__WORK INSTRUCTIONS__. I'd like the data beneath this line reproduced exactly, without any of its images.

__SUPPLIED MATERIAL__.
· · ·

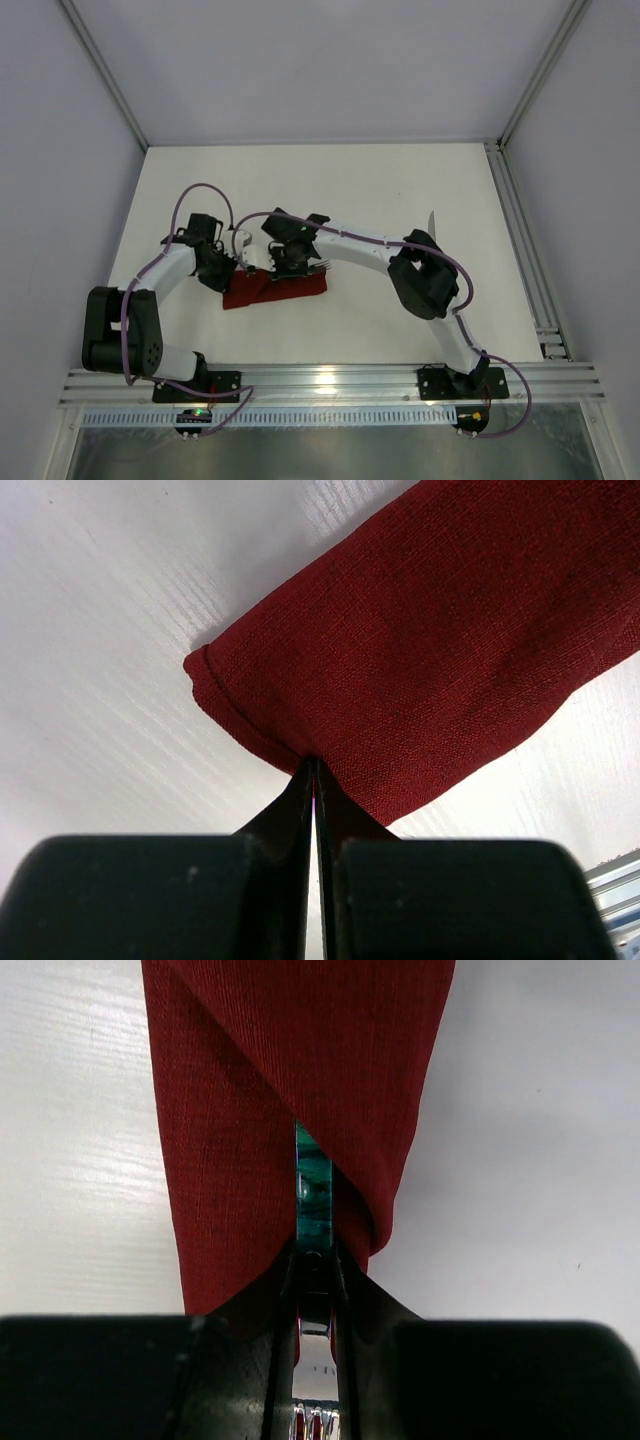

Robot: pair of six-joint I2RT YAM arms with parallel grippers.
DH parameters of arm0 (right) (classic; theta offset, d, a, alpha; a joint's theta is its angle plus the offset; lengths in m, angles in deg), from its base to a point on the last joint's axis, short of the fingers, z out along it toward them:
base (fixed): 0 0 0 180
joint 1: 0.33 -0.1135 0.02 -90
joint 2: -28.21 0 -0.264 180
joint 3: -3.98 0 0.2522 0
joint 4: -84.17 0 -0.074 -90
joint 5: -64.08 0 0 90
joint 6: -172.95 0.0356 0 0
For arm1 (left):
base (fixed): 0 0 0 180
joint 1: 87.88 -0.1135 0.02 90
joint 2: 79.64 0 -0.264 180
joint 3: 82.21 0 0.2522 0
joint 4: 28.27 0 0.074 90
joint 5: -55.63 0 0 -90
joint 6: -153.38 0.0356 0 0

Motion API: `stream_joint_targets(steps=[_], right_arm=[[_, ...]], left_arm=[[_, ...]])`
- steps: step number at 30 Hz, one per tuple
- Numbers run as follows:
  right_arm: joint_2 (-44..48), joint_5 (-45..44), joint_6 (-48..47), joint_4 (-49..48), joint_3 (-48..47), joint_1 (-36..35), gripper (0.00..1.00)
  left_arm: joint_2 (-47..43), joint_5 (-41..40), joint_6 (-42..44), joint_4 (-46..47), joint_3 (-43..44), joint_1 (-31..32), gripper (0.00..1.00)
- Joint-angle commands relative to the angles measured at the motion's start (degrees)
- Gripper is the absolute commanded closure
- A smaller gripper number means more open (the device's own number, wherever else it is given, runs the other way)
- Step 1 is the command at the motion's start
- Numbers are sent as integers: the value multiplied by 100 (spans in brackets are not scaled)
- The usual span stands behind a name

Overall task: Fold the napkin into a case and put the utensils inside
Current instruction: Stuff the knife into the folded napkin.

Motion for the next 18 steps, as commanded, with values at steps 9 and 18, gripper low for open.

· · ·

__ANSWER SPACE__.
Robot: pair of six-joint I2RT YAM arms with parallel grippers.
DH parameters of arm0 (right) (classic; theta offset, d, a, alpha; a joint's theta is its angle plus the offset; lengths in m, angles in deg), from its base to a point on the last joint's axis, short of the fingers, z out along it toward them:
base (fixed): 0 0 0 180
joint 1: 0.33 -0.1135 0.02 -90
joint 2: -28.21 0 -0.264 180
joint 3: -3.98 0 0.2522 0
joint 4: -84.17 0 -0.074 -90
joint 5: -64.08 0 0 90
joint 6: -172.95 0.0356 0 0
For arm1 (left):
base (fixed): 0 0 0 180
joint 1: 87.88 -0.1135 0.02 90
joint 2: 79.64 0 -0.264 180
joint 3: 82.21 0 0.2522 0
joint 4: 28.27 0 0.074 90
joint 5: -55.63 0 0 -90
joint 6: -153.38 0.0356 0 0

Motion API: `stream_joint_targets(steps=[_], right_arm=[[_, ...]], left_arm=[[_, ...]])`
- steps: step number at 30 Hz, one per tuple
- Numbers run as follows:
  right_arm: joint_2 (-44..48), joint_5 (-45..44), joint_6 (-48..47), joint_4 (-49..48), joint_3 (-48..47), joint_1 (-36..35), gripper (0.00..1.00)
  left_arm: joint_2 (-47..43), joint_5 (-41..40), joint_6 (-42..44), joint_4 (-46..47), joint_3 (-43..44), joint_1 (-31..32), gripper (0.00..1.00)
- Joint-angle commands relative to the angles measured at the motion's start (degrees)
- Gripper is the absolute commanded closure
- A smaller gripper number means more open (the device's own number, wherever else it is given, runs the other way)
- Step 1 is the command at the motion's start
- Numbers are sent as integers: the value multiplied by 100 (spans in brackets are not scaled)
- The usual span stands behind a name

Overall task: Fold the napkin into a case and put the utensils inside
Current instruction: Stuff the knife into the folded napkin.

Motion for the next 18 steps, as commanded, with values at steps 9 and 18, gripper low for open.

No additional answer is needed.